__Try it__
Restate the entries below without a single change.
:: Available records
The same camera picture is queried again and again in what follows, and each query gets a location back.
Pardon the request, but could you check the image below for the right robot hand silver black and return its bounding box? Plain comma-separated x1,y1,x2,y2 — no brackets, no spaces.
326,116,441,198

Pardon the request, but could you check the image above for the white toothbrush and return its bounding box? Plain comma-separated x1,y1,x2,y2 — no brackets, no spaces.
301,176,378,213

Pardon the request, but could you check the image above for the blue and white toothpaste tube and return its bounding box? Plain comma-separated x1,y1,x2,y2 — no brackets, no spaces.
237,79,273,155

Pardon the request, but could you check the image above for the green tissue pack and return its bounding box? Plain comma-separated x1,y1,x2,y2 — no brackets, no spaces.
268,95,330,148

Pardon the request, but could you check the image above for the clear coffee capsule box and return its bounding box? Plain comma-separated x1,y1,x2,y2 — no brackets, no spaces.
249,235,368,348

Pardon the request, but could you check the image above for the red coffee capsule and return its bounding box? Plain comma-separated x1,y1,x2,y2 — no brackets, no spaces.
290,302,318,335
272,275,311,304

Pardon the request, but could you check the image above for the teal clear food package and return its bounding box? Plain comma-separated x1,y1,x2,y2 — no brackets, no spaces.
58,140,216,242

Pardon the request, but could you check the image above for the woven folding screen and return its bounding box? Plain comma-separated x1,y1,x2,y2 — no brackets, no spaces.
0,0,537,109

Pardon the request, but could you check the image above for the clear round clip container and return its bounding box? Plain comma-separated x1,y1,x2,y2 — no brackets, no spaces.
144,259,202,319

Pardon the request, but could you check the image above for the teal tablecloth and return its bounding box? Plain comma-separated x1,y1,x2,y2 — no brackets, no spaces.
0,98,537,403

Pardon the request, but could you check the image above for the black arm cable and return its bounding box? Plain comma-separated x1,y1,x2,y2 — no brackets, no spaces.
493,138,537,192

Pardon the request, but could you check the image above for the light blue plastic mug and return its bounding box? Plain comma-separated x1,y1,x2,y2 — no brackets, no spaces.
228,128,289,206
::::
__Expected output__
The same camera picture is queried again and again in what follows, and each query gets a location back.
Pardon the request, but could you check the image below for the right robot hand silver black and return its bounding box? Plain comma-separated x1,y1,x2,y2 — no brackets, no spaces.
326,116,441,198

Pardon the request, but could you check the image above for the white toothbrush and return its bounding box? Plain comma-separated x1,y1,x2,y2 — no brackets, no spaces.
301,176,378,213

Pardon the request, but could you check the image above for the blue and white toothpaste tube and return its bounding box? Plain comma-separated x1,y1,x2,y2 — no brackets, no spaces.
237,79,273,155

Pardon the request, but could you check the image above for the green tissue pack and return its bounding box? Plain comma-separated x1,y1,x2,y2 — no brackets, no spaces.
268,95,330,148

Pardon the request, but could you check the image above for the clear coffee capsule box and return its bounding box? Plain comma-separated x1,y1,x2,y2 — no brackets, no spaces.
249,235,368,348

Pardon the request, but could you check the image above for the red coffee capsule and return its bounding box? Plain comma-separated x1,y1,x2,y2 — no brackets, no spaces.
290,302,318,335
272,275,311,304

Pardon the request, but could you check the image above for the teal clear food package and return its bounding box? Plain comma-separated x1,y1,x2,y2 — no brackets, no spaces.
58,140,216,242

Pardon the request, but could you check the image above for the woven folding screen and return its bounding box? Plain comma-separated x1,y1,x2,y2 — no brackets, no spaces.
0,0,537,109

Pardon the request, but could you check the image above for the clear round clip container and return its bounding box? Plain comma-separated x1,y1,x2,y2 — no brackets, no spaces.
144,259,202,319

Pardon the request, but could you check the image above for the teal tablecloth and return its bounding box? Plain comma-separated x1,y1,x2,y2 — no brackets, no spaces.
0,98,537,403

Pardon the request, but could you check the image above for the black arm cable and return its bounding box? Plain comma-separated x1,y1,x2,y2 — no brackets, no spaces.
493,138,537,192

Pardon the request, but could you check the image above for the light blue plastic mug and return its bounding box? Plain comma-separated x1,y1,x2,y2 — no brackets, no spaces.
228,128,289,206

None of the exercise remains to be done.